Judaism prohibits revenge and the bearing of grudge, commands the assistance of an enemy in distress, but “to love one’s enemy” appears to the modern Jew a somewhat morbid philanthropy that could never have been seriously meant. To bear indignities with patience, “to be of the insulted and not of the insulters,” is a Jewish principle, but to offer the right cheek to him who slaps you on the left, to offer the undergarment to him who takes away your cloak—no, we will not and we can not do it. Hence it is that we Jews, of our modern days, speak of Jesus with that respect which all high-minded dreamers of all ages and nations inspire, even though we can not accept all their ideas and ideals, and are mindful of the fact that it is to noble dreamers that humanity is indebted for its most precious possessions.
September 4, 1899.
From ÉMILE LÉVY, Chief Rabbi, Bayonne, France:
Wide as the difference may be in certain essential points between Christianity and Judaism, yet the former approaches the latter through its origin, and a common basis which is love of God and man.
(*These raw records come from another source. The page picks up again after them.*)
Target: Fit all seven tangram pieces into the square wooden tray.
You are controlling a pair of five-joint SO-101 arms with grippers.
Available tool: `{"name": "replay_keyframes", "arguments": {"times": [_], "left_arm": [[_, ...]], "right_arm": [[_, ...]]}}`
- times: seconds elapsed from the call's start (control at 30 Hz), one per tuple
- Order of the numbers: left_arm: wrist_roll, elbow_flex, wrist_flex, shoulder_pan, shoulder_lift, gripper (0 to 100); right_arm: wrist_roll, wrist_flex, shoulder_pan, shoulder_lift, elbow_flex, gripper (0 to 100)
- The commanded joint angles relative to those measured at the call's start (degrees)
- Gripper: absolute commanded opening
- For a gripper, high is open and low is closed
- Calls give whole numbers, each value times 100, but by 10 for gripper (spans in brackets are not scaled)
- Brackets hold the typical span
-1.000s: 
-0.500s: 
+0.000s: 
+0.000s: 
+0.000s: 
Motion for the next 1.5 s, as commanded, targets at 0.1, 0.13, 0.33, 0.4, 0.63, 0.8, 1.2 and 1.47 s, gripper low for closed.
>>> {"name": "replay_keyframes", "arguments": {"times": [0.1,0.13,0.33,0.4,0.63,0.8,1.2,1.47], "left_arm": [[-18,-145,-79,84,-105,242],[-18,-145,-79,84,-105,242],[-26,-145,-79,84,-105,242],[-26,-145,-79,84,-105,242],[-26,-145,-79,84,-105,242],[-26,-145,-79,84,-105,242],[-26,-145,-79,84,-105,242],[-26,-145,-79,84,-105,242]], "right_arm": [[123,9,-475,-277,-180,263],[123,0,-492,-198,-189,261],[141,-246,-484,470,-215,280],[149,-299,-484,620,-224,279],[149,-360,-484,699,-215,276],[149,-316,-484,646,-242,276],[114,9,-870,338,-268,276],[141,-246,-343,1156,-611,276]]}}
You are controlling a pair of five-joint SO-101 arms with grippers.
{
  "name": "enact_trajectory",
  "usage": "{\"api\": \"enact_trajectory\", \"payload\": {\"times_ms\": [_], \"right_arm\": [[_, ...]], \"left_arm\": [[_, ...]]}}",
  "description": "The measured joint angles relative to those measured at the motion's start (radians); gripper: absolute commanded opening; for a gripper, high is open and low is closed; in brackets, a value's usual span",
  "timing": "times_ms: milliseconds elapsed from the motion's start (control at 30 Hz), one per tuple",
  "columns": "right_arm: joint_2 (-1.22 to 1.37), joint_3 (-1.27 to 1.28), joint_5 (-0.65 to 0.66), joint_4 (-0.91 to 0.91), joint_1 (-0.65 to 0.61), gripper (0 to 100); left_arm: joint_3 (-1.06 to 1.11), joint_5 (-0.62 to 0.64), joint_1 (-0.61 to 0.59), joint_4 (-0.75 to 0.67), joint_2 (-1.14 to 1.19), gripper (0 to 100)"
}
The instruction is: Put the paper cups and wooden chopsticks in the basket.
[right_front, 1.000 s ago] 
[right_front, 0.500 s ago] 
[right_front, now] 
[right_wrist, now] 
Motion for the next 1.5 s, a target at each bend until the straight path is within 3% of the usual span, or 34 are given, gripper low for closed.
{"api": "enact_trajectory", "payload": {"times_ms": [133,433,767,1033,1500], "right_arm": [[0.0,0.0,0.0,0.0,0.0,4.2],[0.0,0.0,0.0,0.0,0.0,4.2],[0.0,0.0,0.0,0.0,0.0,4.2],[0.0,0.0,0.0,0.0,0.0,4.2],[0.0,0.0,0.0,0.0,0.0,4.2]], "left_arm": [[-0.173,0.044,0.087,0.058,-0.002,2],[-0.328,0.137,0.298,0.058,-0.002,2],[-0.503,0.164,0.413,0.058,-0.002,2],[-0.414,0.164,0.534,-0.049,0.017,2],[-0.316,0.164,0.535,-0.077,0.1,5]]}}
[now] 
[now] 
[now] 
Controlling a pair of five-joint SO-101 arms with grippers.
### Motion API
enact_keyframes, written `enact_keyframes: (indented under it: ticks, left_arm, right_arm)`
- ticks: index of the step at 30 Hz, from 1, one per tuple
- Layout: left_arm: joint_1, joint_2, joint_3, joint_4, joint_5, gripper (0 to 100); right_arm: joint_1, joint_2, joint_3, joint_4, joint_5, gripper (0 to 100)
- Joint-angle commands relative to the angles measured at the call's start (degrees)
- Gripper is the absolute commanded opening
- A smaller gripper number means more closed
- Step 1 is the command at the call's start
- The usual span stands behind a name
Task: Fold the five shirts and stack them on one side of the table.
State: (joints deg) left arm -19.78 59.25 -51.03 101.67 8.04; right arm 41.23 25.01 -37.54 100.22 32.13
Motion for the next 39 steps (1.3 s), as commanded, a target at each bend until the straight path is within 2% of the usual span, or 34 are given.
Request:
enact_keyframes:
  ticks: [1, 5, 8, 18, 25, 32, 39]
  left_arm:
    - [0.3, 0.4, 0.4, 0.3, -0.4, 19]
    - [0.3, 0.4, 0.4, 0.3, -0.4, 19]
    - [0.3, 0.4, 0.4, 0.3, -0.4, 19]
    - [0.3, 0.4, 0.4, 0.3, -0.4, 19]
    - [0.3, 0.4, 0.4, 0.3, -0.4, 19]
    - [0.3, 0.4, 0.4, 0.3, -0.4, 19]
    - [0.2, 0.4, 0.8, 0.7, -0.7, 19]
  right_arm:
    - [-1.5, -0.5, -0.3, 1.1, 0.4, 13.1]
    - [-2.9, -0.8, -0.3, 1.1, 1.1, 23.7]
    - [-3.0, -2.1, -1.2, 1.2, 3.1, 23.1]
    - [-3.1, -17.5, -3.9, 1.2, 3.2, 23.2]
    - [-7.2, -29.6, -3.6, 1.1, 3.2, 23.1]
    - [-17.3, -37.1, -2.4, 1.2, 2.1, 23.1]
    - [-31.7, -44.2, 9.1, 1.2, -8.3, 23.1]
In proclaiming the superiority of spirit over matter, and the principle of immortality of the soul and of a future life; in exhorting mankind in a touching and poetical language, ever trying to come nearer the divine example by a charitable, humble, modest, and pure life, Christ has rendered immense services to humanity and to the cause of progress and civilization, for he thus spread the Jewish doctrine, which aims at a continual improvement of the individual and of society, and contributes to the preparation of the Messianic era and of the brotherhood of the nations.
October 24, 1899.
From HENRY BERKOWITZ, D.D., Rabbi of Rodeph Shalom Congregation, Founder and Chancellor of the Jewish Chautauqua Society, Philadelphia, Pa.:
… To me one of the saddest and most tragic facts in history is this, that Jesus, the gentlest and noblest rabbi of them all, should have become lost to his own people by reason of the conduct of those who called themselves his followers. In Jesus there is the very flowering of Judaism. What pathos, then, in the fact that his own people have been made to shun his very name; that even to-day they speak it with bated breath, because it has been made to them a symbol and a synonym of all that is unjewish, unchristian—irreligious.…
November 1, 1899.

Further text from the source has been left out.